Task prompt >>
Working from the listing below, pick each line containing the word "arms" and copy it.

Dataset content >>
============
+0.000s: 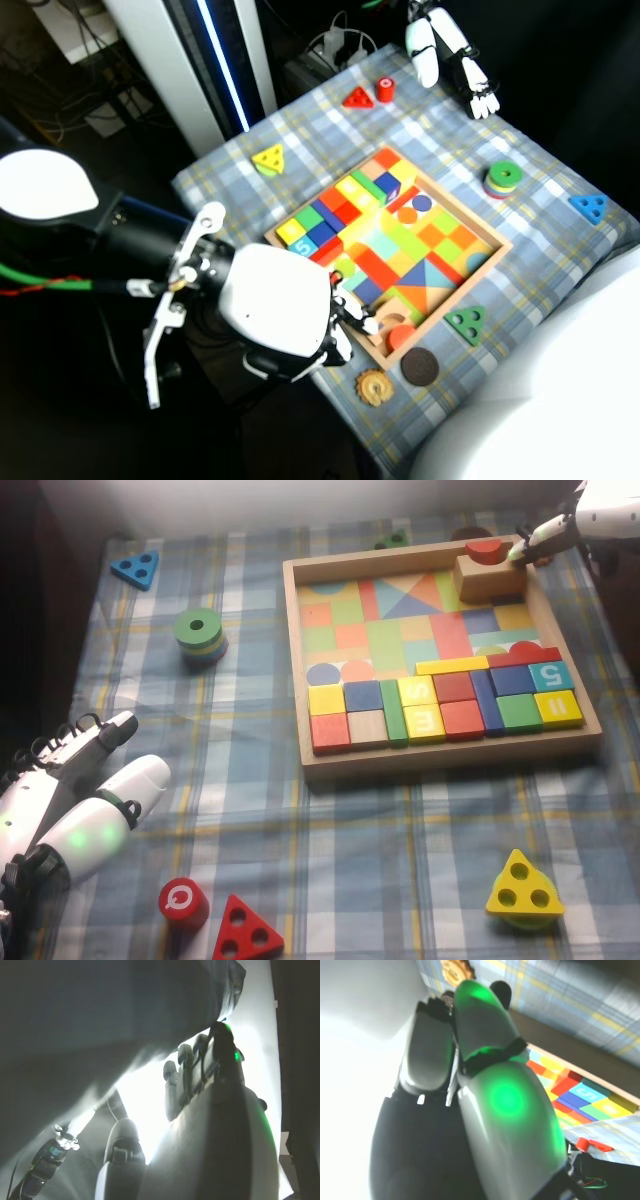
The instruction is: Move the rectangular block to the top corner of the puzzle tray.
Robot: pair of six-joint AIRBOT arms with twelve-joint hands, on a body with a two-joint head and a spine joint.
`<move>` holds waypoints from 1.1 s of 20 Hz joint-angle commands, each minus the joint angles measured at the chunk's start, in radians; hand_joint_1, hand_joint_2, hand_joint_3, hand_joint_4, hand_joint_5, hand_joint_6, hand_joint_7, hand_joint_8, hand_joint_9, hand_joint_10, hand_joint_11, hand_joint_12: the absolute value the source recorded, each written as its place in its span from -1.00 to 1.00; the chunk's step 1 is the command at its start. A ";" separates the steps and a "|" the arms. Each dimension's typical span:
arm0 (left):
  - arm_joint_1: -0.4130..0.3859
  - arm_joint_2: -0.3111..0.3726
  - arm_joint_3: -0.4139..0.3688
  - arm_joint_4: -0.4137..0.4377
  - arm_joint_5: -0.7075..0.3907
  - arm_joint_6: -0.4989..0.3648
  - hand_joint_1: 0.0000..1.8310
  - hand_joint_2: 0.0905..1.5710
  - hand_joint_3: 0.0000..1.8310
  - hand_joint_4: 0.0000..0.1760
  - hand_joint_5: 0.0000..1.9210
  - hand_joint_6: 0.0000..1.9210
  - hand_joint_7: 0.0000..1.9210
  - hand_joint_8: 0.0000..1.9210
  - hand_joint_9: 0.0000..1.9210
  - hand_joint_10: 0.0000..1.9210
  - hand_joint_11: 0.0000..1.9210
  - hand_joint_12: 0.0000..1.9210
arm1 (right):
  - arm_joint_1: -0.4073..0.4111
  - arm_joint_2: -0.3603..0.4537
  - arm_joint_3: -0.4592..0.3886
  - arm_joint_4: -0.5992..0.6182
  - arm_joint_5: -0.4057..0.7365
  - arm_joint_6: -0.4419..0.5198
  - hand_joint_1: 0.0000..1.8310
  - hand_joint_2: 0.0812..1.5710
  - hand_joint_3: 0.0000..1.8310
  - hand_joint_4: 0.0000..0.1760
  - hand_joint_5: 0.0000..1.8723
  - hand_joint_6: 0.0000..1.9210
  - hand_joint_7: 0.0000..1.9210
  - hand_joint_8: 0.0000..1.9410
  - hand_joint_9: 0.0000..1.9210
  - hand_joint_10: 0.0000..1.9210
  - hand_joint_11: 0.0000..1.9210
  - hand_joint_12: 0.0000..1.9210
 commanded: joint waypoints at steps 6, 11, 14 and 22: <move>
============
Answer area >>
Robot: pair of six-joint AIRBOT arms with twelve-joint hands, on a body with a two-joint head and a spine joint.
`<move>` holds waypoints from 1.1 s of 20 Hz joint-angle commands, each minus the joint angles measured at the chunk's start, in radians; hand_joint_1, hand_joint_2, hand_joint_3, hand_joint_4, hand_joint_5, hand_joint_6, hand_joint_7, hand_joint_8, hand_joint_9, hand_joint_10, hand_joint_11, hand_joint_12: the absolute value the source recorded, each written as its place in its span from -1.00 to 1.00; the chunk's step 1 is the command at its start. A ";" separates the steps and a "|" the arms. Each dimension's typical span:

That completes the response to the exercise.